Dosya kapsamı, mevcut delil durumu ve ileri sürülen istinaf sebepleri dikkate alındığında mahkemenin vakıa ve hukuki değerlendirmesinde usul ve esas yönünden yasaya aykırılık bulunmadığı, taraf markaları “…” kombinasyonu ile oluşturulmuş ise de, markalar arasında SMK’nın 6/1. maddesi anlamında ilişkilendirilme ihtimali de dahil karıştırılma ihtimalinin bulunmadığı, zira Yargıtay 11. Hukuk Dairesinin 11.04.2016 tarih ve 2015/9029 E.-2016/3974 K. sayılı ilamında da açıklandığı üzere harf markalarının korunmasında daha sert bir ölçünün gerektiği, zira özel bir biçim ve düzenleme şekli içermeyen sadece harflerin korunmasının mümkün olmadığı, somut uyuşmazlık yönünden itiraza mesnet markalarda bu şekilde özel bir düzenleme tarzı ve biçimden söz edilemeyeceği, başvuru ile itiraza mesnet markalarda “V” harfinden sonra kullanılan kelimelerin farklı olması nedeniyle, başvurunun yeterince uzaklaştığı ve itiraza mesnet markalarla ilişkilendirilmesine sebebiyet verecek bir unsur da içermediği, ortalama tüketicilerin markalardaki görsel ve sescil farklılığı ilk bakışta ve hemen farkedebileceği, nitekim Yargıtay 11. Hukuk Dairesinin 09.12.2015 tarih ve 2015/6221-13283 E.-K. sayılı ilamında “…” ibareli başvurunun dava dışı … A.Ş.’nin “V-ibare” şeklindeki markalarıyla benzer bulunmadığı anlaşılmakla, davacı vekilinin istinaf başvurusunun esas yönünden reddine dair hüküm kurmak gerekmiştir.

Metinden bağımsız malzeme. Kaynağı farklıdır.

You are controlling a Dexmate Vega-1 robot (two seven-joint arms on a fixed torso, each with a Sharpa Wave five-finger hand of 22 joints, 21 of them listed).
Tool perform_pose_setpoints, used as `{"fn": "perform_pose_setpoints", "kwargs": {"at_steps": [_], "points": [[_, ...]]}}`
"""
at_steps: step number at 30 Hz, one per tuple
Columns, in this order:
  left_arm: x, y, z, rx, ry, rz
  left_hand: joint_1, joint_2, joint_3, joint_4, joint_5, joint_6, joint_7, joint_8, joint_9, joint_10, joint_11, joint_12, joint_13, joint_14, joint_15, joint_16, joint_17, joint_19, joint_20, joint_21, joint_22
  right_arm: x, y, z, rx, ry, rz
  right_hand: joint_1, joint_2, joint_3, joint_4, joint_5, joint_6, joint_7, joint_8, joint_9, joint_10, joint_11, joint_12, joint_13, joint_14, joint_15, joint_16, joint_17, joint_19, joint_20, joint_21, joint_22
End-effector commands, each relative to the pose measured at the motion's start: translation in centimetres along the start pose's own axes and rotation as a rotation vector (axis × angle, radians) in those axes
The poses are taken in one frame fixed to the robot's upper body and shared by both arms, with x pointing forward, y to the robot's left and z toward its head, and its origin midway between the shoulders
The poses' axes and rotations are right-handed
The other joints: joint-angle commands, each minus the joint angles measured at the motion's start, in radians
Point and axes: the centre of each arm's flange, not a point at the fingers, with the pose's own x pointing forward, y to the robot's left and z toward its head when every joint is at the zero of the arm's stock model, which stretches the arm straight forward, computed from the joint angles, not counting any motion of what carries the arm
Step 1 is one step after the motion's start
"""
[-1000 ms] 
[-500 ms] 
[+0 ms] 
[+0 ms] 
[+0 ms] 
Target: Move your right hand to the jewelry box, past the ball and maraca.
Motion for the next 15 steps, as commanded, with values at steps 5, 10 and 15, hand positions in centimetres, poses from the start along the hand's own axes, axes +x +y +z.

HÜKÜM : Gerekçesi yukarıda belirtildiği üzere;
1-Davacı vekilinin istinaf başvurusunun HMK’nın 353/1-b.1 maddesi gereğince ESASTAN REDDİNE,
2-Harçlar Kanunu uyarınca alınması gereken 179,90-TL maktu istinaf karar ve ilam harcından, davacı vekili tarafından istinaf başvurusunda yatırılan 59,30-TL istinaf karar ve ilam harcının mahsubu ile bakiye 120,60-TL’nin davacıdan tahsili ile hazineye irat kaydına,
3-İstinaf aşamasında davacı tarafından yapılan yargılama giderlerinin davacı uhdesinde bırakılmasına,
4-İstinaf aşamasında duruşma açılmadığından taraflar lehine vekalet ücreti takdirine yer olmadığına,
Dair, dosya üzerinde yapılan inceleme sonucunda oybirliği ile 26/05/2023 tarihinde HMK 361. maddesi uyarınca kararın tebliğinden itibaren iki hafta içerisinde temyiz yolu açık olmak üzere karar verildi.

GEREKÇELİ KARARIN YAZILDIĞI TARİH: 24/06/2023

Başkan

Üye

Üye

Katip

Bu belge 5070 sayılı Yasa hükümlerine göre elektronik olarak imzalanmıştır.